Reputation: 13
My question is not directly regarding SLURM, but rather on how to organize ones work around it. I can summarize the types of jobs I submit to SLURM in two categories: jobs which are part of a process and whose results will be used by subsequent steps and jobs whose results have to be manually revised or processed. Results which can be automatically processed are not really a problem, any error checking can be automatically performed as well. Regarding results which need to me manually verified however I always have the fear of forgetting about some of them. This is a problem especially when I send a large batch of long running jobs and the completion of the jobs may span over several days. Revising all the results is fairly easy if it is being done AFTER all the results are completed if none failed, however I often have to revise results gradually as the jobs end or resubmit some jobs which failed. This introduces a high risk of manual errors being introduced in the process as I could easily forget to process some results or resubmit some failed jobs.

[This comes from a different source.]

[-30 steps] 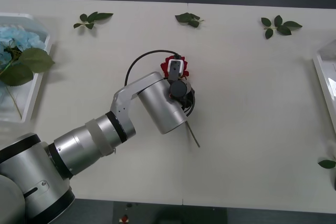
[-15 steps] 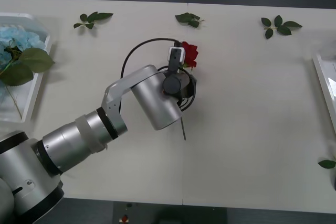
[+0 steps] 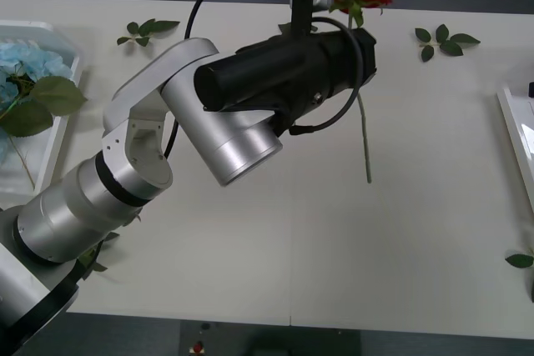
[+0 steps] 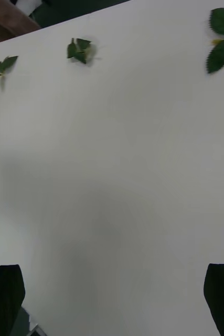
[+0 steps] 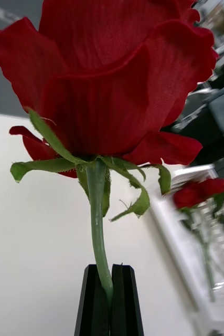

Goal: Put the red flowers into the right box and the blue flowers into the left box

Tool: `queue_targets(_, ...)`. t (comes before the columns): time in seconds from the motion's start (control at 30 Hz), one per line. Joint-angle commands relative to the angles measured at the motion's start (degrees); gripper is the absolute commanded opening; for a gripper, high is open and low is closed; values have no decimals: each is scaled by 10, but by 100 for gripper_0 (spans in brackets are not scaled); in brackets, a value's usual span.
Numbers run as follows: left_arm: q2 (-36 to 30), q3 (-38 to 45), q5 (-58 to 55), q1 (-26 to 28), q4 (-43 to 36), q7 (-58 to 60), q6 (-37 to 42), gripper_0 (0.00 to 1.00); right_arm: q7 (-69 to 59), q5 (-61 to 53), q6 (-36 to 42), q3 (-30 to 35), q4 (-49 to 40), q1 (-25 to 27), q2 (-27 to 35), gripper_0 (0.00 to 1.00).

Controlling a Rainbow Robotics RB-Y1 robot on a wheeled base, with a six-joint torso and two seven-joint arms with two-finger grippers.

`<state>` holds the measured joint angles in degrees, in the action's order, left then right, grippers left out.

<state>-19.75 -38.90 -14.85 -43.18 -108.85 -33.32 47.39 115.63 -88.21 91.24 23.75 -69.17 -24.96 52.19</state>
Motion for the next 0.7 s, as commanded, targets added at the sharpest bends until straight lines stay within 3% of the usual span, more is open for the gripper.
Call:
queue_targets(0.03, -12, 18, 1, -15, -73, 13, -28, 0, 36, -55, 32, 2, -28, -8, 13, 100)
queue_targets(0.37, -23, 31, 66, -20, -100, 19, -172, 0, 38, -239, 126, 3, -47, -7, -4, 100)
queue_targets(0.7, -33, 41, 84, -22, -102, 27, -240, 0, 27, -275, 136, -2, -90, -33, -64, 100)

I'd like to have a simple way to remind me of all the jobs which have been completed and need to be revised, as well as a list of all jobs which failed and should be resubmitted. I have thought about a few ways, some of which I have tested and I'm using. None of them is perfect and I'm considering writing a custom software to manage this requirements I have. I am asking this question to see if any alternative solution already exists.

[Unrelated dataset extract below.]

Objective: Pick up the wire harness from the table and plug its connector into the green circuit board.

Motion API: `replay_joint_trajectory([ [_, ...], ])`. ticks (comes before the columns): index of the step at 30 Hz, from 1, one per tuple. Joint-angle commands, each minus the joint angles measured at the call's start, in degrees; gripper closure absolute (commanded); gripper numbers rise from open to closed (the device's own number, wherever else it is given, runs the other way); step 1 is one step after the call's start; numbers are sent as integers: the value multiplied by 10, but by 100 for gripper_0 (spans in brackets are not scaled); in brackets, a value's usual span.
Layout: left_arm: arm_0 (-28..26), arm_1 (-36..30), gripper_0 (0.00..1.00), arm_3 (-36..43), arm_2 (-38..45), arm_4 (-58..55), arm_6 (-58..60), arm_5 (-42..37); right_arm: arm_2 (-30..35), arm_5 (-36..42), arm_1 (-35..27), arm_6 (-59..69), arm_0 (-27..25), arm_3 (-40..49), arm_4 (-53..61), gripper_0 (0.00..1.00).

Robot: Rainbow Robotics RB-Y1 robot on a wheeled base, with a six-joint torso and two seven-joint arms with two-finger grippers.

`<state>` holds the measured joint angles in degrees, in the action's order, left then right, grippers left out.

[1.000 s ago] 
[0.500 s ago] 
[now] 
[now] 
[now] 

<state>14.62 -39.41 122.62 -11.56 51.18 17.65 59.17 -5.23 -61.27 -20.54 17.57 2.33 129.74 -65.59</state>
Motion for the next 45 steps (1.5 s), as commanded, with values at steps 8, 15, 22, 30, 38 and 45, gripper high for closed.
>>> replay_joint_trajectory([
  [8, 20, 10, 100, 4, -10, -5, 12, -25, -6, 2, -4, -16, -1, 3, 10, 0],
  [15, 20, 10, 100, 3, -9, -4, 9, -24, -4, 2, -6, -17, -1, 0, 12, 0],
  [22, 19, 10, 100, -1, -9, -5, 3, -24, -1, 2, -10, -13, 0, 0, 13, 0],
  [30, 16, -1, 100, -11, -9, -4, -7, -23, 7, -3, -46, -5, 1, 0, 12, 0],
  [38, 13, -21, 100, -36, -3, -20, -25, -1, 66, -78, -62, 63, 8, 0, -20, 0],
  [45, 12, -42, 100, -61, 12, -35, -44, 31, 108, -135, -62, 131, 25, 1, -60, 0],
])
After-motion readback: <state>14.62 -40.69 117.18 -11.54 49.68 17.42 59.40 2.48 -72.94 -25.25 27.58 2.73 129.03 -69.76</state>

I have identified three solutions:
When submitting a job add the job id to a document of jobs which need to be processed
Have the jobs submit themselves to a document on completion or failure
Use the sacct command with the workdir output parameter
All these solutions are fairly simple to implement, but each has got its own drawbacks. Do you know of any other solution which could be used in these cases and would lead to better results?
Upvotes: 0
Views: 71
Reputation: 59260
There are various tools that can help in managing jobs, you can review some of them in this document or these videos, though I am not sure they are designed to cope with manual intervention.
The solution I would consider involves using the comment
field of jobs. You can submit your jobs with an initial comment with --coment="Initial comment"
and then include a command as the last line of the submission script:
scontrol update jobid=$SLURM_JOB_ID comment="Ready for review"
You can then list the comments of all running and pending jobs with
squeue --me --Format jobid,state,comment
and, provided Slurm is configured with AccountingStoreFlags=job_comment
, when the job is finished, with
sacct -X --user $USER --format jobid,state,comment
When you have reviewed the job output, you can alter its comment in the Slurm database with
sacctmgr modify job jobid=XXXXXX set comment="Reviewed-OK"
or
sacctmgr modify job jobid=XXXXXX set comment="Reviewed-tofix"
and then, maybe
sacctmgr modify job jobid=XXXXXX set comment="Reviewed-fixed"
This way, you can label the jobs based on the manual actions you need to take on them.
Upvotes: 1